# WORK TO BE COMPLETED:
The lines you need are those holding the word "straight"; pull them from the material.
[Start of Attachment]
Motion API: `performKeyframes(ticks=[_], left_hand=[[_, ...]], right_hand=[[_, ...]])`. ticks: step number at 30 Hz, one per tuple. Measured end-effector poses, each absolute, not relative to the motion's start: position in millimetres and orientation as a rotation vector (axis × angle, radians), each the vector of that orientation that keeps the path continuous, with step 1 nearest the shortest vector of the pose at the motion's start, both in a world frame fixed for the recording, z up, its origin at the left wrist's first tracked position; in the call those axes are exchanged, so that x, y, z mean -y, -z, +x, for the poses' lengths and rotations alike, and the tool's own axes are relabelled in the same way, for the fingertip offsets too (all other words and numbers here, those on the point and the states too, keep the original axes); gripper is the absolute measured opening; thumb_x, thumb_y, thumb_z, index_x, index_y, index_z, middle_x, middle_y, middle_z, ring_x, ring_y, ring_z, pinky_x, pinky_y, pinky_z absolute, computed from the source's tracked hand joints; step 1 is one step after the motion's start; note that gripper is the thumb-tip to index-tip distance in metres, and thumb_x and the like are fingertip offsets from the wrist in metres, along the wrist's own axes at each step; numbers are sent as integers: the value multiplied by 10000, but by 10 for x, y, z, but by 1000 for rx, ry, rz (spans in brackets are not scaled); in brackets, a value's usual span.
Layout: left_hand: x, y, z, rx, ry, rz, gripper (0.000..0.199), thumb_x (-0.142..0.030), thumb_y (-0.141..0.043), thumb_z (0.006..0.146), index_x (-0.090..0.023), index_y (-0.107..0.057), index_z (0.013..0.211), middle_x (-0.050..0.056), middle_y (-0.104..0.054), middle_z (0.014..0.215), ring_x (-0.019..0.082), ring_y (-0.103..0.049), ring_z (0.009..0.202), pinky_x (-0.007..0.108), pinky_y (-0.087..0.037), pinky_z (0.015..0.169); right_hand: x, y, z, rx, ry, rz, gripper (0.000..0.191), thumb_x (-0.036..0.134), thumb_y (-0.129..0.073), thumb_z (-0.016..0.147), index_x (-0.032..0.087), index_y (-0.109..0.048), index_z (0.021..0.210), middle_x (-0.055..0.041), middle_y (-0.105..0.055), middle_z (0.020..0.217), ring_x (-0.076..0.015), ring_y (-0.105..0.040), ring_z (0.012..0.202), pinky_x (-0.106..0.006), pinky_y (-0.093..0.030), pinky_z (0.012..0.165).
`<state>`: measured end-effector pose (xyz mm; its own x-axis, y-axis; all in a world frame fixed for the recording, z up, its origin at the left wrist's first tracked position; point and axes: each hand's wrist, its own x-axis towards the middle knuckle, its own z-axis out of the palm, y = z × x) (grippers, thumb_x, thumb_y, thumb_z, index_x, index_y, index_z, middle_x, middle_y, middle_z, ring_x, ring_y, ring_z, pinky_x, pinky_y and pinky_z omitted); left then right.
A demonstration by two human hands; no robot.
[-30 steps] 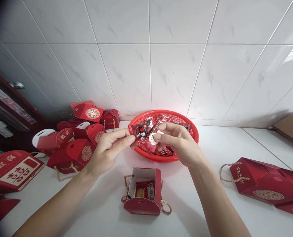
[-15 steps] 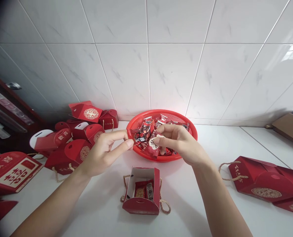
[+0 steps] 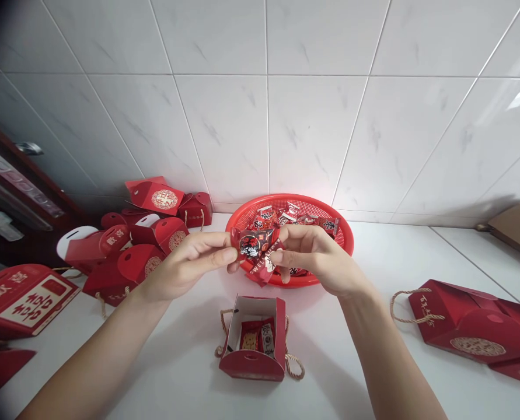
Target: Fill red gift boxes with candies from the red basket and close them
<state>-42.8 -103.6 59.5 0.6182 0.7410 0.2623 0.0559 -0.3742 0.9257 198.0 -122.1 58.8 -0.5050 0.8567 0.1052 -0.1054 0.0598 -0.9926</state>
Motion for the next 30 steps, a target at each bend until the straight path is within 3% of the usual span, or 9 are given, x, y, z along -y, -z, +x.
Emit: performKeyframes(ticks=[5,13,22,30], left_hand=[[1014,-570,-422,-624,-873,1833,280,-359,-597,946,-175,-629,737,28,-608,742,156,-536,708,289,-447,689],[1037,-514,-377,-920,-1017,1978,360,-374,-568,964,-188,-506,662,-26,-444,665,134,-409,662,274,-344,616],[1075,-540,-349,-988,-1182,1976,290,-366,-617,932,-183,-629,706,-4,-622,709,152,-548,703,268,-444,686],[1098,-575,-371,-1014,-1204,2014,275,-317,-608,919,-184,-618,678,-13,-629,683,144,-553,686,265,-446,686]], right_hand=[[1226,-602,1970,1531,-1557,-791,192,288,-841,798,180,-685,828,-16,-714,775,-114,-593,627,-256,-495,594],[1248,-655,2019,1558,-1469,-997,263,340,-864,761,183,-666,833,-36,-724,793,-140,-610,653,-279,-501,622],[1242,-643,2021,1585,-1448,-970,259,354,-837,798,196,-634,820,-20,-698,769,-143,-632,670,-286,-525,640],[1283,-696,2070,1571,-1370,-980,242,361,-824,824,202,-673,927,-7,-696,729,-130,-629,640,-270,-531,613]])
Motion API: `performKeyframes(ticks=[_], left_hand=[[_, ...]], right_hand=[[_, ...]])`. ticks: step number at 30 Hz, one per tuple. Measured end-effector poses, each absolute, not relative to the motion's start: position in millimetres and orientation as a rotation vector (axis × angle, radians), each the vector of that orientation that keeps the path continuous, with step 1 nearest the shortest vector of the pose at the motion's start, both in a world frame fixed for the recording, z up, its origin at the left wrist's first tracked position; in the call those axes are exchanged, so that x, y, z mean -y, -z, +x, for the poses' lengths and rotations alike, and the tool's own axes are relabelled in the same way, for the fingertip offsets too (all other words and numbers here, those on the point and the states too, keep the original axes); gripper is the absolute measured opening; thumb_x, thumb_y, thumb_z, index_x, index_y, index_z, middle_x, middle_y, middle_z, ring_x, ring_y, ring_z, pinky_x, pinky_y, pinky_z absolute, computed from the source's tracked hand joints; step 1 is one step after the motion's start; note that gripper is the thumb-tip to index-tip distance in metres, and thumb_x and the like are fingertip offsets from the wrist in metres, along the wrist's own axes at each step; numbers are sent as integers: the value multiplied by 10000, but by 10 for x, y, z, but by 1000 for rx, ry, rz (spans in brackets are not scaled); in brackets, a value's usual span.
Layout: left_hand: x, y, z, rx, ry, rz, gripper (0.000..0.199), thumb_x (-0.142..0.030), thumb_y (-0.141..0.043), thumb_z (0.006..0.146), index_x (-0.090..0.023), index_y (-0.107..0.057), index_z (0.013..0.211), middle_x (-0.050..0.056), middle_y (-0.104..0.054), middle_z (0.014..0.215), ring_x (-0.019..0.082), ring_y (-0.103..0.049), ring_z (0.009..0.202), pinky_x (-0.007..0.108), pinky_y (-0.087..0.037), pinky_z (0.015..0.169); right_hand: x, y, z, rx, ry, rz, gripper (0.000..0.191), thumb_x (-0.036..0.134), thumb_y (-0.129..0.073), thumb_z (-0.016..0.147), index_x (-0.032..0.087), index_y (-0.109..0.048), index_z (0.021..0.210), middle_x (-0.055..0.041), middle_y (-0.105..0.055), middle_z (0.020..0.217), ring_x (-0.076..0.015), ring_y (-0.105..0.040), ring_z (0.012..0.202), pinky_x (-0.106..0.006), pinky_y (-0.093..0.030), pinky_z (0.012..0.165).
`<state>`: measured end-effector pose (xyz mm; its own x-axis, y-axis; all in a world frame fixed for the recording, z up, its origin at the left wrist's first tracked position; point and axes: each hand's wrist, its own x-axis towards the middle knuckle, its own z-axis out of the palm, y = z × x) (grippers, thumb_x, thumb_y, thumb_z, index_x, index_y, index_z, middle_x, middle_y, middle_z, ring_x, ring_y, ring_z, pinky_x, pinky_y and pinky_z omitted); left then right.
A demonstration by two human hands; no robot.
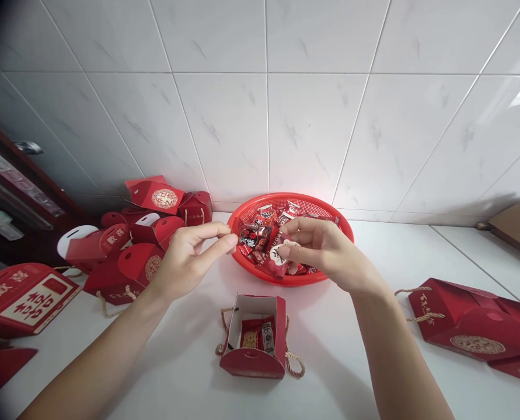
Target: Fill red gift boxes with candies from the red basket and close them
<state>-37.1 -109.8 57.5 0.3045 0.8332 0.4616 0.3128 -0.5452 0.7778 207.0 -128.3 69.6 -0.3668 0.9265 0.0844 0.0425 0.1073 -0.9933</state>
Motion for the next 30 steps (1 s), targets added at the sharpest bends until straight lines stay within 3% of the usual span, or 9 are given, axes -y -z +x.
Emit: performKeyframes(ticks=[9,12,18,23,30], left_hand=[[1073,-536,-373,-979,-1208,1992,249,-367,-630,939,-181,-691,786,9,-687,787,170,-609,785,275,-476,749],[1071,-533,-384,-950,-1232,1984,210,-359,-637,938,-188,-714,843,11,-710,843,173,-620,823,273,-476,771],[1153,-622,-411,-942,-998,2176,256,-234,-584,925,-194,-570,673,-27,-593,684,133,-530,684,262,-418,664],[1275,-628,-377,-769,-661,2489,270,-172,-542,922,-202,-530,654,-32,-588,651,132,-477,627,332,-438,861],[1369,-659,-390,-642,-404,2649,295,-114,-514,846,-209,-404,589,-57,-488,547,124,-365,559,358,-425,932]], right_hand=[[1280,-695,2032,1694,-1433,-925,205,359,-803,839,193,-685,861,-36,-725,789,-160,-656,707,-307,-555,675],[1289,-705,2052,1775,-1419,-918,173,339,-780,859,191,-694,835,-27,-700,765,-146,-624,679,-289,-543,633],[1323,-759,2240,1969,-1256,-1028,147,343,-741,887,199,-726,861,-23,-697,748,-147,-618,656,-268,-532,587],[1461,-872,2361,2235,-1138,-948,64,252,-719,902,226,-776,914,-35,-763,777,-193,-714,714,-288,-581,650],[1607,-923,2151,2616,-1365,-614,288,46,-563,938,190,-779,1062,-100,-786,1005,-195,-742,879,-281,-570,770]])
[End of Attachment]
# REPLY:
Motion for the next 30 steps, a target at each bend until the straight path is within 3% of the usual span, or 9 are given, x, y, z along -y, -z, +x.
Motion for the next 30 steps (1 s), targets added at the sharpest bends until straight lines stay within 3% of the usual span, or 9 are given, axes -y -z +x.

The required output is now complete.